Report back every line in the data that includes the string "asks".

(Stored data entries)
--- START ---
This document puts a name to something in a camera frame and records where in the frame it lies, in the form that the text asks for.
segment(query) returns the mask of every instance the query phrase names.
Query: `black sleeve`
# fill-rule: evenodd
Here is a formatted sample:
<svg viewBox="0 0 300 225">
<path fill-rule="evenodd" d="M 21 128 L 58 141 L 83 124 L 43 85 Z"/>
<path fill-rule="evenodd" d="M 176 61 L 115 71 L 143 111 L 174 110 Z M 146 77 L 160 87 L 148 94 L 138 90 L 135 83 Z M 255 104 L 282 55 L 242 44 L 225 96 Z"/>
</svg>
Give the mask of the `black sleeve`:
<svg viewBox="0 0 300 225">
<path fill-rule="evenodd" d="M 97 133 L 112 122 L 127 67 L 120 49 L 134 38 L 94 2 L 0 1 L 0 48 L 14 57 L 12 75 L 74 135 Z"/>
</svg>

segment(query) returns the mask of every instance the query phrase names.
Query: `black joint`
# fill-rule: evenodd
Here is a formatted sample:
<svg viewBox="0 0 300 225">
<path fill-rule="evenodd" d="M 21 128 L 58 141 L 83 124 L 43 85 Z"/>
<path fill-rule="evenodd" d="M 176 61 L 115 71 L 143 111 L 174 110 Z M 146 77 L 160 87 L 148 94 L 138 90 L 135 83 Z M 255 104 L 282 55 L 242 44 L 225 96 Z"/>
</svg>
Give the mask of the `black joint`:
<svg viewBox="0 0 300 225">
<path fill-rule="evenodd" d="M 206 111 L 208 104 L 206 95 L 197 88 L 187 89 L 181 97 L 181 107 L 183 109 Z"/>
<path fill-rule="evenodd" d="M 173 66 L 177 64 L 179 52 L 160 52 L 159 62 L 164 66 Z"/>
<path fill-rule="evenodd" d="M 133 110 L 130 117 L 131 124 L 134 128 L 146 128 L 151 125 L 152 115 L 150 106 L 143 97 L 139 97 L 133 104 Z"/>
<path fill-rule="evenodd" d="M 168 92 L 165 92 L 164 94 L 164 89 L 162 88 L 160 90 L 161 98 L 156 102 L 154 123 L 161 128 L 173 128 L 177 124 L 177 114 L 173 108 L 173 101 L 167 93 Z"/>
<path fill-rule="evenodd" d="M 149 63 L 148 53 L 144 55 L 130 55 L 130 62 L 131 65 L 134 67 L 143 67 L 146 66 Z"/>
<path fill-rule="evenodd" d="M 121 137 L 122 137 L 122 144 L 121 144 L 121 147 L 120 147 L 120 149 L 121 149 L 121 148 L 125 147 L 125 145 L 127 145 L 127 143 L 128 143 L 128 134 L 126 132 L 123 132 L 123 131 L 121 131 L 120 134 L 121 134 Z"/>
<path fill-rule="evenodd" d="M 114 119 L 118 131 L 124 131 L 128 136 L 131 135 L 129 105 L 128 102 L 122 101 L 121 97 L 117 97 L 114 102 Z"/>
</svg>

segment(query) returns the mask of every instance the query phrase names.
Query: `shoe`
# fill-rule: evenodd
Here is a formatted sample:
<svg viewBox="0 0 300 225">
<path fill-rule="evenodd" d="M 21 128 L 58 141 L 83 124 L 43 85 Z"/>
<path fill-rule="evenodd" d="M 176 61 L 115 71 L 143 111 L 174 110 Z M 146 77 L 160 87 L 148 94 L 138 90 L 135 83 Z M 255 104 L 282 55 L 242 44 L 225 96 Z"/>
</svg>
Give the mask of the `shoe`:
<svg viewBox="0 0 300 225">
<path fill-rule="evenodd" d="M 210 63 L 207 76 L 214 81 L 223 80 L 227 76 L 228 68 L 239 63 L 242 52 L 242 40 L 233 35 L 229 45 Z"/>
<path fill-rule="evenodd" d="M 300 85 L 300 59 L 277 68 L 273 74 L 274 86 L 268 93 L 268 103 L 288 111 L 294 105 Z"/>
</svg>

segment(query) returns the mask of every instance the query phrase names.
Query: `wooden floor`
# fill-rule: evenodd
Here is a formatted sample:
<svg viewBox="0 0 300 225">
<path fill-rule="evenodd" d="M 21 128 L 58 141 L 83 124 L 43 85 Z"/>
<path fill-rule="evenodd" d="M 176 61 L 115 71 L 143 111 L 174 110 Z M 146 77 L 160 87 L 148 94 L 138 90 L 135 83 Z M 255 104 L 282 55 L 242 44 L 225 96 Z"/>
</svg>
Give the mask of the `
--- END ---
--- START ---
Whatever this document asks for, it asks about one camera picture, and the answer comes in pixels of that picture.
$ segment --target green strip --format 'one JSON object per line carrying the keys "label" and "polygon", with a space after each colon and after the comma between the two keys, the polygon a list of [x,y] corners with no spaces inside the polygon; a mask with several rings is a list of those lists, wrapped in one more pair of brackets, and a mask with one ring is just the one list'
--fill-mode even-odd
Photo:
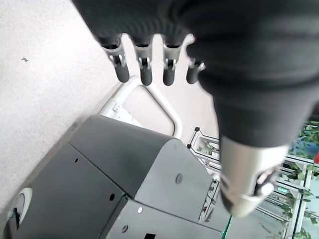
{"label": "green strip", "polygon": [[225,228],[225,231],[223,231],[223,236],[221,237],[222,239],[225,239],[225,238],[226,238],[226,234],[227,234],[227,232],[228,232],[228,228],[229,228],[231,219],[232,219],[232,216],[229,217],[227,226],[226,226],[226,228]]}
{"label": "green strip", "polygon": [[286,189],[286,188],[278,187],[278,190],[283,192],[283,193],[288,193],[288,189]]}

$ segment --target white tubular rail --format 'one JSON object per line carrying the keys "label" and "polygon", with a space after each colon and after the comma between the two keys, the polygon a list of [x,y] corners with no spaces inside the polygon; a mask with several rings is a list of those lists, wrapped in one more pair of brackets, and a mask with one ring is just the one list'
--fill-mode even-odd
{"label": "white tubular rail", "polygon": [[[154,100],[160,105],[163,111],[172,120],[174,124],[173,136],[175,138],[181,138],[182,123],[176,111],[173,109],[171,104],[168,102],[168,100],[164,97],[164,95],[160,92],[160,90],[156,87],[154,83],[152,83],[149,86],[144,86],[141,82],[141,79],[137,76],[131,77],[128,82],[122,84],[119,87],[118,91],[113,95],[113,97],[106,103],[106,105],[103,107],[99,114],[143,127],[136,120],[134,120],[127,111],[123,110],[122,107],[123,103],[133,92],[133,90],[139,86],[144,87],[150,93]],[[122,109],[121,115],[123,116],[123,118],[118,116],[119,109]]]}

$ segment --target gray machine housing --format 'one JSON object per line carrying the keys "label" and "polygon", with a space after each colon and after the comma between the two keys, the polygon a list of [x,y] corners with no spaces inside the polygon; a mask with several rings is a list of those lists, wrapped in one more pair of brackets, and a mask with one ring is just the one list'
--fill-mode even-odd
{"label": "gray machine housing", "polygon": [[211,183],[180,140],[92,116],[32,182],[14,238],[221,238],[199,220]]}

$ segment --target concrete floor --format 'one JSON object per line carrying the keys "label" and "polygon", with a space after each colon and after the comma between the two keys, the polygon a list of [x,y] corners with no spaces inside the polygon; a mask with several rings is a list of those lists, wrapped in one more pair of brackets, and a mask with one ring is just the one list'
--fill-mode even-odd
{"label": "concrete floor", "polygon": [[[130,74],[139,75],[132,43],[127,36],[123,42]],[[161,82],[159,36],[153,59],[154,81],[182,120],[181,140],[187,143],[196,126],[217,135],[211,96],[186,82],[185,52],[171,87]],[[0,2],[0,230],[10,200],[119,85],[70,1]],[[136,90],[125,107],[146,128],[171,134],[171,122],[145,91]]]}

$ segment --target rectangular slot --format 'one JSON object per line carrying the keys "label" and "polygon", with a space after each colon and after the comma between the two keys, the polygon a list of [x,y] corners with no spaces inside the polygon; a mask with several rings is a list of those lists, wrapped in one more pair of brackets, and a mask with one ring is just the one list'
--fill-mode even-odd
--- END ---
--- START ---
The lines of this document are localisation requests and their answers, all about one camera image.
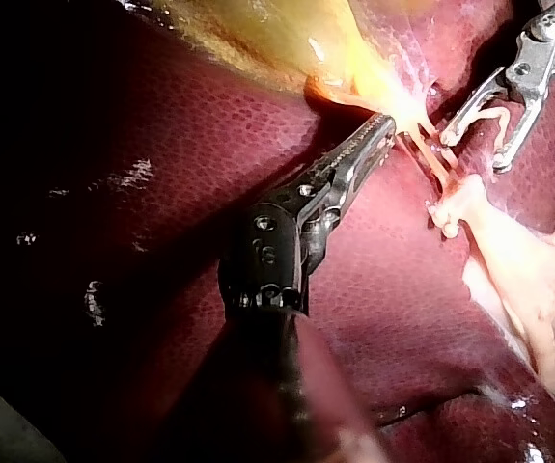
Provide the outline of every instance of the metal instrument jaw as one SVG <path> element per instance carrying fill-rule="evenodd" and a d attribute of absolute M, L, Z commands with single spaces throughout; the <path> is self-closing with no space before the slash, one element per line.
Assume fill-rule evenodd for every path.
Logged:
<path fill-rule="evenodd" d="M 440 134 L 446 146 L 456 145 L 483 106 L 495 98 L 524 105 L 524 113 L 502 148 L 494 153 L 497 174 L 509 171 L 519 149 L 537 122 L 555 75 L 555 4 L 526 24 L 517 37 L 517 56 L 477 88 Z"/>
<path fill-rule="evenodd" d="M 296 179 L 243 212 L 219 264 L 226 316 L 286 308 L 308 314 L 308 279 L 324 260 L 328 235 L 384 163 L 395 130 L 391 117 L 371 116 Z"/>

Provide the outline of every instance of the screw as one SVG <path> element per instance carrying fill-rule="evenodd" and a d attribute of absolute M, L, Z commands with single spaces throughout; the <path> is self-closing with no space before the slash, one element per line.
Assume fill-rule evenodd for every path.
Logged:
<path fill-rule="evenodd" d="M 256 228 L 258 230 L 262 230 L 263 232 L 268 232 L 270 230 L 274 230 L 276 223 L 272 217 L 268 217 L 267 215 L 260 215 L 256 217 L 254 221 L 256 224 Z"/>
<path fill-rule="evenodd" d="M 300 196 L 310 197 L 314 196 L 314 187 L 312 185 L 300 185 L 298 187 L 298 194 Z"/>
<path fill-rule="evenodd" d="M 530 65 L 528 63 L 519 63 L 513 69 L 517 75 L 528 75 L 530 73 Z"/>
--- END ---
## Completed exercise:
This document puts a name to something in a camera frame and records where in the frame it lies, in the form that the text asks for.
Whatever this document asks for, it asks about one camera picture, and the answer comes in pixels of that picture.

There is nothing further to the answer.